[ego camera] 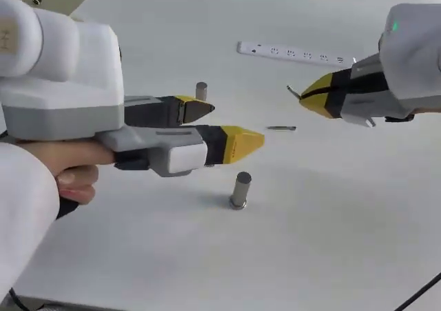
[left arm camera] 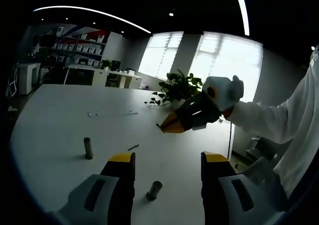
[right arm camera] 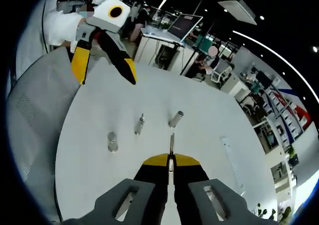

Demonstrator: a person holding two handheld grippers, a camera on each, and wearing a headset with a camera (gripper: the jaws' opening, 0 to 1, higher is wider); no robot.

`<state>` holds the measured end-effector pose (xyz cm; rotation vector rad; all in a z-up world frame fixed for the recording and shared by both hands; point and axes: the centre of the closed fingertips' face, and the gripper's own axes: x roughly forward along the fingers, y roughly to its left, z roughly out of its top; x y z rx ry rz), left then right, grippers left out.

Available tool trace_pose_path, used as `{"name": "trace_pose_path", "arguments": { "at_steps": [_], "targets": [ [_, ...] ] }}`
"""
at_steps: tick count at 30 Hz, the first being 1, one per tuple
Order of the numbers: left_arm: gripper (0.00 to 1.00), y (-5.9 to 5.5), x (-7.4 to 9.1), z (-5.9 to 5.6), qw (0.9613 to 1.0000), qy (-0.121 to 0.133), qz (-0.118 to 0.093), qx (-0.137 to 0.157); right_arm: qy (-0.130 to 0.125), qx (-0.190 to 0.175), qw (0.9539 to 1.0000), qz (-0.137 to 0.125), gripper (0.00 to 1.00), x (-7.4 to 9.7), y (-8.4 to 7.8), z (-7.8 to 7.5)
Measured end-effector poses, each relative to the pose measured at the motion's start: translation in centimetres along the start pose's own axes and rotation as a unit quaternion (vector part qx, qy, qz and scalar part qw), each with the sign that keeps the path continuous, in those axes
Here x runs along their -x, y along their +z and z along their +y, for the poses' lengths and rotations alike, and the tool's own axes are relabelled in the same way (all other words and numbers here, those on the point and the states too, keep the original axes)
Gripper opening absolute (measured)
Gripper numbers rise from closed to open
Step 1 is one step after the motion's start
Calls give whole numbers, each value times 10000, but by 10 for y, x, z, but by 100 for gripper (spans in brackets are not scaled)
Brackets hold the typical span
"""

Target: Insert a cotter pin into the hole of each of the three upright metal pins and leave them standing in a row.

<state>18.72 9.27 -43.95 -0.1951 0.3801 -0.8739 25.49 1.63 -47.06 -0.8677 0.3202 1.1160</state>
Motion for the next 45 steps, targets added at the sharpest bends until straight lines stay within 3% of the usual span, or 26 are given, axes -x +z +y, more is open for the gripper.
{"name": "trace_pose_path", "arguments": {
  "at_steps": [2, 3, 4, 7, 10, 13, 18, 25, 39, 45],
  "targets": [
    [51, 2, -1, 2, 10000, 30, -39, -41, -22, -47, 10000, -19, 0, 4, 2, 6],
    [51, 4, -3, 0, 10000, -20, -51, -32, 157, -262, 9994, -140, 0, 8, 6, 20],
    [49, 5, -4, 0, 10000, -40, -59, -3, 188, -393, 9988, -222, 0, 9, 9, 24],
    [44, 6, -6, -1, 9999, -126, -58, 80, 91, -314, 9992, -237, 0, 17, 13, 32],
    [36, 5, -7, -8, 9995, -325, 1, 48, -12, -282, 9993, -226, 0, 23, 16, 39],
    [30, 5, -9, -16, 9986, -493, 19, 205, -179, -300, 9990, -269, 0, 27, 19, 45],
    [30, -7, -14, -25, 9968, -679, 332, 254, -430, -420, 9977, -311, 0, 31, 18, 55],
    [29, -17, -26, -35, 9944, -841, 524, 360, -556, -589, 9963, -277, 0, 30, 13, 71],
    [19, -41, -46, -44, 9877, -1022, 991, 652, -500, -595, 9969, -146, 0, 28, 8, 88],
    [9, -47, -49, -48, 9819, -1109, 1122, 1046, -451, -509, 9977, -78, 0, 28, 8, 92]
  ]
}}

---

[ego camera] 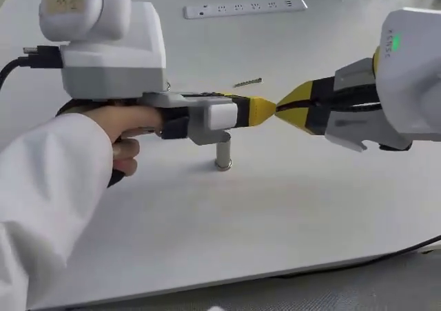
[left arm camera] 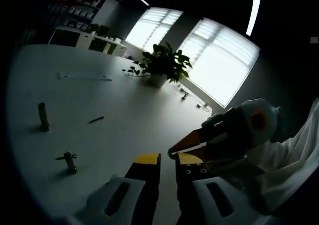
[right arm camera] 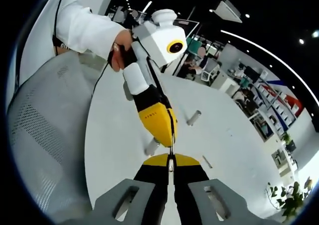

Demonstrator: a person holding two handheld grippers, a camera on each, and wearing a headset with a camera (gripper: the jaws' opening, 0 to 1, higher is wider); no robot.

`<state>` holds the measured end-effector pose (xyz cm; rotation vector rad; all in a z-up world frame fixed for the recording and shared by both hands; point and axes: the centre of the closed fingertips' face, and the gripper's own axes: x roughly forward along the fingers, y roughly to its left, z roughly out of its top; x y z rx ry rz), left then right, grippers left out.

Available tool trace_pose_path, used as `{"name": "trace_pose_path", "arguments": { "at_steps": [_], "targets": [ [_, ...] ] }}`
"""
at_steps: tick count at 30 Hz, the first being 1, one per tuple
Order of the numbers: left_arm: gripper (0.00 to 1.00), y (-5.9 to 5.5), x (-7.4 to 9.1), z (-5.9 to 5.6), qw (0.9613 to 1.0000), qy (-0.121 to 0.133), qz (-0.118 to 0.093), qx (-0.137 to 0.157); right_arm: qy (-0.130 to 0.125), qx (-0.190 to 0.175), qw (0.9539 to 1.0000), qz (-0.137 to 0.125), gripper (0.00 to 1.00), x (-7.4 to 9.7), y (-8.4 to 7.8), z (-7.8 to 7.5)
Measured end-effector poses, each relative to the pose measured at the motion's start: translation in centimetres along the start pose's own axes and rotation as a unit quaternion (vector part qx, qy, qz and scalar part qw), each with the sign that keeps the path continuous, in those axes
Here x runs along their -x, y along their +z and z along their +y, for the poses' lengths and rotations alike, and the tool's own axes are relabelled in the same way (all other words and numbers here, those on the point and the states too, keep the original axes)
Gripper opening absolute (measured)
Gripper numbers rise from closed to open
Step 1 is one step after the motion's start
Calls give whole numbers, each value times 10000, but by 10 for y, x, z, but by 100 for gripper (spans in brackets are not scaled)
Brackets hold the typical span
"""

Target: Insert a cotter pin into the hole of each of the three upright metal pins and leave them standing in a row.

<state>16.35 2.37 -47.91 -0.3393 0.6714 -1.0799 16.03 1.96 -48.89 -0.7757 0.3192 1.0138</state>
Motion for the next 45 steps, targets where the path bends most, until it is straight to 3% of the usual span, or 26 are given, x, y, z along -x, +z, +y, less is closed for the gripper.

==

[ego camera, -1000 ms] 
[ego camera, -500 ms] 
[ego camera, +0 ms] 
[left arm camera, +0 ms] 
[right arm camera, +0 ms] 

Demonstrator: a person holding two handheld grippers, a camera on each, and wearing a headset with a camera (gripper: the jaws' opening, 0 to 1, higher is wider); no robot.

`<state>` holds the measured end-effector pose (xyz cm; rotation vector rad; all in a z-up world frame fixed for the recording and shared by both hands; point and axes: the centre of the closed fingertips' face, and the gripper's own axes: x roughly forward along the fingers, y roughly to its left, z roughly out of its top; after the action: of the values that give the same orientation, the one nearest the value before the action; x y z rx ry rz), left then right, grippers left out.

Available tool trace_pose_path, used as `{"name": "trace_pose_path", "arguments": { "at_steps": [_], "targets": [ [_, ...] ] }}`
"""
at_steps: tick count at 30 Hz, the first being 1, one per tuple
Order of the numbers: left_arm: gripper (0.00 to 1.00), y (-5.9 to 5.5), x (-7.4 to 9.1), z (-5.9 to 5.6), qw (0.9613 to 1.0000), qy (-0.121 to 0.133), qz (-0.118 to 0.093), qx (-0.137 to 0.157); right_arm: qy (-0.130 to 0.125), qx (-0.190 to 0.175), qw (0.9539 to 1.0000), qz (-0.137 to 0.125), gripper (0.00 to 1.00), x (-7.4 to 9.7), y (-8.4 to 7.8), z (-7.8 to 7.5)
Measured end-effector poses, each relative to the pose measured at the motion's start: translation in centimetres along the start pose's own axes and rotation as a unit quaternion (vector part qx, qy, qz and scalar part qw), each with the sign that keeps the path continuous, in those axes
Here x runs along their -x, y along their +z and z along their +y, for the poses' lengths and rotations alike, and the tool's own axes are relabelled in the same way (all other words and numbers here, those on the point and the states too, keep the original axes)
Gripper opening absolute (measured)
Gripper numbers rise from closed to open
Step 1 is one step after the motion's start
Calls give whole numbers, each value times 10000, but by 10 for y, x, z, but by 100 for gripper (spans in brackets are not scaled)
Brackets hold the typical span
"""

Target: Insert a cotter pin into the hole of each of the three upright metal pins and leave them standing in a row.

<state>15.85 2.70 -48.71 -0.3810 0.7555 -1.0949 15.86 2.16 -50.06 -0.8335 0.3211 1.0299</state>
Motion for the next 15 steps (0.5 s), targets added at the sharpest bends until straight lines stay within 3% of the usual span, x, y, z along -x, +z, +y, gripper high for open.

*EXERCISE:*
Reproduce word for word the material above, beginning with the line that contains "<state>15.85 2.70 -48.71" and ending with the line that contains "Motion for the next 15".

*FINAL ANSWER:*
<state>15.85 2.70 -48.71 -0.3810 0.7555 -1.0949 15.86 2.16 -50.06 -0.8335 0.3211 1.0299</state>
Motion for the next 15 steps (0.5 s), targets added at the sharpest bends until straight lines stay within 3% of the usual span, x, y, z along -x, +z, +y, gripper high for open.

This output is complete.